● **Activity**:
Look for the string "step" in the data below, and copy each line that holds it.

● **Given information**:

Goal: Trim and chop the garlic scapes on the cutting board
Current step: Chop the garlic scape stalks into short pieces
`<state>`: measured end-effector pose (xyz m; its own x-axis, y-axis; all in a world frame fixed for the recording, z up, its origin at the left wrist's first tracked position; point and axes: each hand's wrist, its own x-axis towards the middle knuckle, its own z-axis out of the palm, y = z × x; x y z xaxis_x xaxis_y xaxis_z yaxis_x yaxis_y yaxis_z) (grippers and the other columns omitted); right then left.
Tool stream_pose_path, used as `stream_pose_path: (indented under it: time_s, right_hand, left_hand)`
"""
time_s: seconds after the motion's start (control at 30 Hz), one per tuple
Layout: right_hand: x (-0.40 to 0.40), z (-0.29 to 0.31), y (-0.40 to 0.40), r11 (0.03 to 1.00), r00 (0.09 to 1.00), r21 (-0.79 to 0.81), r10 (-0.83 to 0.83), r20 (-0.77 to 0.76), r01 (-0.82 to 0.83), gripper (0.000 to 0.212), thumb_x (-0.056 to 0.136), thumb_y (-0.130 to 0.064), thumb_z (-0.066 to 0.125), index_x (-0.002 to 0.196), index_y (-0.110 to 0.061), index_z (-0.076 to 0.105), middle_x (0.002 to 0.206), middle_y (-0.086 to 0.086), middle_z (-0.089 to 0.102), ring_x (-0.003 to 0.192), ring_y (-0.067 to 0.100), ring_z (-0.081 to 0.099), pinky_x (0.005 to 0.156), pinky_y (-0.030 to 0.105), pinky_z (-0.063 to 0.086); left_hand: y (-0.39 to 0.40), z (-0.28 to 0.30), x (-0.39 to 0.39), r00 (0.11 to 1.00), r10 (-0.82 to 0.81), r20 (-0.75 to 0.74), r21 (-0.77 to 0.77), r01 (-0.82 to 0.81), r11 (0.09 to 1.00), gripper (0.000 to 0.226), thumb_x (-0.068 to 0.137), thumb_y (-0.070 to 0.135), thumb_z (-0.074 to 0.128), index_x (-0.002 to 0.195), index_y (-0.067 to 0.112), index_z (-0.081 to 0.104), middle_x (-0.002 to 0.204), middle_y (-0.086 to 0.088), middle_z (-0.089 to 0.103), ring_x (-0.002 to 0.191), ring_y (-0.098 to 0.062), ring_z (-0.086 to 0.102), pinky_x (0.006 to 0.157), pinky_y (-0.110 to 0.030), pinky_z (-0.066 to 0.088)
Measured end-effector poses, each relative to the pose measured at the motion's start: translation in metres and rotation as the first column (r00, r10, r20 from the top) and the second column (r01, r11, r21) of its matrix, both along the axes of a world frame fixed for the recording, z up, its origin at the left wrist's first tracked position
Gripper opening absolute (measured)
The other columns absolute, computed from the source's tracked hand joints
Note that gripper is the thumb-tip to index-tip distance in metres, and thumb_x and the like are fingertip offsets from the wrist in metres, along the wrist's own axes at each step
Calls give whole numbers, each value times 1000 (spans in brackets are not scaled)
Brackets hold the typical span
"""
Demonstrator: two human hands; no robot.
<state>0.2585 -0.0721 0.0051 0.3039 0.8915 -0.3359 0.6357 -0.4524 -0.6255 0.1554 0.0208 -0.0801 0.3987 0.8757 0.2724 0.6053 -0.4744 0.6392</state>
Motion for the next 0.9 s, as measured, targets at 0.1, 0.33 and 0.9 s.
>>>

● **Response box**:
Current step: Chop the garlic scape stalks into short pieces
Note that gripper is the thumb-tip to index-tip distance in metres, and thumb_x and the like are fingertip offsets from the wrist in metres, along the wrist's own axes at each step

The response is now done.